To the Editor: A 45-d-old boy was referred to us with a persistent central nervous system (CNS) infection. Born to second degree consanguineous parents, the child had received treatment for early onset sepsis and pneumonia, followed by poor weight gain at home. On day 24, he was re-admitted with apnea and cyanosis. Cerebrospinal fluid (CSF) examination suggested meningitis. Blood and CSF cultures grew Candida pelliculosa and Burkholderia cepacia respectively. There was ventriculomegaly with CSF ooze and diffuse meningeal enhancement on neuroimaging. At presentation, the child had no CNS deficits.

He was started on intravenous levofloxacin, co-trimoxazole and amphotericin B. HIV serology of the mother was non-reactive. Workup was sent for chronic granulomatous disease (CGD).

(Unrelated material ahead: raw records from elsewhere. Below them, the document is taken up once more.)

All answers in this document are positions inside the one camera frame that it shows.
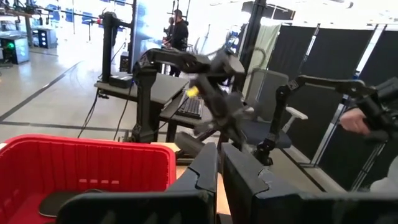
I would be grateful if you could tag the black computer tower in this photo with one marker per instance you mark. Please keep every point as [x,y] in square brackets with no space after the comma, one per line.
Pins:
[47,39]

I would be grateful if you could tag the black desk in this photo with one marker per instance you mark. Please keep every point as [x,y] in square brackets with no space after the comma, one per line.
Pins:
[161,87]

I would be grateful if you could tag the red plastic bin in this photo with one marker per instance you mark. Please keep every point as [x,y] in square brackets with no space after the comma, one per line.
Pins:
[93,161]

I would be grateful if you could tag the small black box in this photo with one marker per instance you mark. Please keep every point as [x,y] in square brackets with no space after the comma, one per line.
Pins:
[120,81]

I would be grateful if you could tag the computer monitor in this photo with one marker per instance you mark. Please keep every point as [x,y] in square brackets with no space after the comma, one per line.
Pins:
[146,25]

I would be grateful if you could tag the grey office chair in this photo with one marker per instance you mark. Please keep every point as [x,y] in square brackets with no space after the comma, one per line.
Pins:
[264,93]

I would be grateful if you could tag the black aluminium side frame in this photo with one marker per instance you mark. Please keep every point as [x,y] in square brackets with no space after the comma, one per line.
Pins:
[253,37]

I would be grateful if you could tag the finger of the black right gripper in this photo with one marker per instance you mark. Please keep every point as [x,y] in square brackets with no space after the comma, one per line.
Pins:
[227,137]
[241,137]

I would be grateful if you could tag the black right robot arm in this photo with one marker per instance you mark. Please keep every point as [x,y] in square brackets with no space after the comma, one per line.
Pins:
[144,93]

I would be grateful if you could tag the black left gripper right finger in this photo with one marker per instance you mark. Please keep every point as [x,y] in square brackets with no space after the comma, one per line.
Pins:
[248,199]

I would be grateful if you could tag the lit computer tower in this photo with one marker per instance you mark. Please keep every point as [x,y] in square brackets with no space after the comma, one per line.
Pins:
[15,51]

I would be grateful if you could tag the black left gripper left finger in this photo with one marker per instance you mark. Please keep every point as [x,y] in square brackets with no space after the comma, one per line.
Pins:
[186,205]

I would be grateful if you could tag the shelf with blue bins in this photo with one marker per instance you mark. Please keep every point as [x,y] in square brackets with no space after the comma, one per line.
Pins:
[68,15]

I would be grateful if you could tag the person's right hand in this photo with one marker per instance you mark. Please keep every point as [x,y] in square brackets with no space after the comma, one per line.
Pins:
[351,121]

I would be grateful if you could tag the black keyboard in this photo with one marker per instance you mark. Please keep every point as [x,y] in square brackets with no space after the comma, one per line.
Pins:
[189,107]

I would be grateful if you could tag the black column stand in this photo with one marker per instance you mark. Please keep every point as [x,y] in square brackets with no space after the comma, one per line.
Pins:
[107,46]

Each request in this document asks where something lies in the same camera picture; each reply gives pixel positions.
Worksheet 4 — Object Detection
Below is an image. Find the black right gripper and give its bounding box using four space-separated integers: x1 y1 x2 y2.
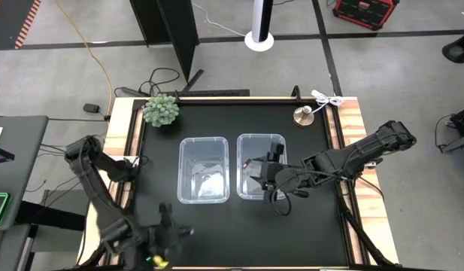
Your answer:
249 143 289 202

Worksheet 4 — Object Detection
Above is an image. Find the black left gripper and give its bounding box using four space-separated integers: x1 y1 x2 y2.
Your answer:
147 202 193 257

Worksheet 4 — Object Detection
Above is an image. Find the clear plastic storage container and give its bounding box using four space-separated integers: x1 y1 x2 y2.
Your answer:
177 136 231 205
235 132 288 201

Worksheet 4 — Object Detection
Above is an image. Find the black power strip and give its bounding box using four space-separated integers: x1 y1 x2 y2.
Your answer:
167 89 250 97

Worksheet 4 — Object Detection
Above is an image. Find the green artificial succulent plant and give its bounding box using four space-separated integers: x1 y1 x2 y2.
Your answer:
142 93 180 128

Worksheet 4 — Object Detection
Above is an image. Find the black desk base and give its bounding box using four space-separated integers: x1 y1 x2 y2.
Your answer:
15 201 86 231

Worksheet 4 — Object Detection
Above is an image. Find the black white pole round base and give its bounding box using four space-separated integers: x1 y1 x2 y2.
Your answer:
244 0 275 53

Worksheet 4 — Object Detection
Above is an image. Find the black standing partition panel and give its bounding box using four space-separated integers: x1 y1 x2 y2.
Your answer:
129 0 205 93

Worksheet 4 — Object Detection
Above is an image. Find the grey desk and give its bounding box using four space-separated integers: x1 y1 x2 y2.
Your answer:
0 115 50 230

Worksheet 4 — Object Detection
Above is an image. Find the red and black toolbox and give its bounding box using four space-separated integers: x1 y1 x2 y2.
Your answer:
332 0 400 31

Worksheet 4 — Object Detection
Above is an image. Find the green framed device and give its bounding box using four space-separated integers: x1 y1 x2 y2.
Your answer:
0 191 11 228

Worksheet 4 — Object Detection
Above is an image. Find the dark tablet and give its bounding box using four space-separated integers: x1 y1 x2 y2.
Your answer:
0 145 15 166

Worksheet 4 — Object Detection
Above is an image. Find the black mat with striped edge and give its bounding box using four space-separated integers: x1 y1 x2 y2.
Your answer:
0 0 43 50

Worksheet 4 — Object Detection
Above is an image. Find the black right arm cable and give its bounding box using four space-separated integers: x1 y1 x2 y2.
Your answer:
268 187 311 218

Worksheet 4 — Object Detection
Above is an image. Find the white bundled cable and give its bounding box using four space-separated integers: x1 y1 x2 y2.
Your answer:
310 89 344 114

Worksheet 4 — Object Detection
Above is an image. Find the black aluminium frame post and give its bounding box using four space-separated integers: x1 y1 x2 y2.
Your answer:
336 195 400 269

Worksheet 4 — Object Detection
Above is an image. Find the white floor cable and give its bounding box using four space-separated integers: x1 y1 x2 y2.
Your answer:
191 2 247 38

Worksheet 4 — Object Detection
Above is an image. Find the black floor cable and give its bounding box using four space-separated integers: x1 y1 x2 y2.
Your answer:
114 67 180 98

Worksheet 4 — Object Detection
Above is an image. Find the yellow floor cable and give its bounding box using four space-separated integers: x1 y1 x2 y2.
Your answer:
53 0 114 116

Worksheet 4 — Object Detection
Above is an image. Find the black equipment with cable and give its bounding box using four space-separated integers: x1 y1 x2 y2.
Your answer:
434 104 464 154

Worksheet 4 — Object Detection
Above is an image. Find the black pedestal stand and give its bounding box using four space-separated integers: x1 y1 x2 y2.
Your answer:
441 29 464 64

After 7 d of therapy, there was further elevation in CSF protein. Culture grew Pseudomonas aeruginosa. Even after changing antibiotics, the child developed raised intracranial tension. MRI brain showed multiple brain abscesses in bilateral frontotemporal and left parietal lobes. The child succumbed to septic shock on day 65 of life.

Before the child’s demise, we received the results of dihydrorhodamine (DHR) test, suggestive of CGD. The family, however, declined further genetic testing. They were advised to go for a formal prenatal genetic consultation in any future pregnancy.

CGD and cystic fibrosis (CF) are known to increase susceptibility to Burkholderia. However, CNS involvement is uncommon. Among the three largest series of CGD patients, a single case of B. cepacia meningitis was reported from the United States [1,2,3]. The organism was reportedly isolated from the CSF in three neonates at a tertiary NICU in our country [4]. It is unclear whether they were worked up further for any underlying condition.

This case report highlights that B. cepacia is a potential CNS pathogen and its isolation warrants aggressive treatment along with early testing for CGD.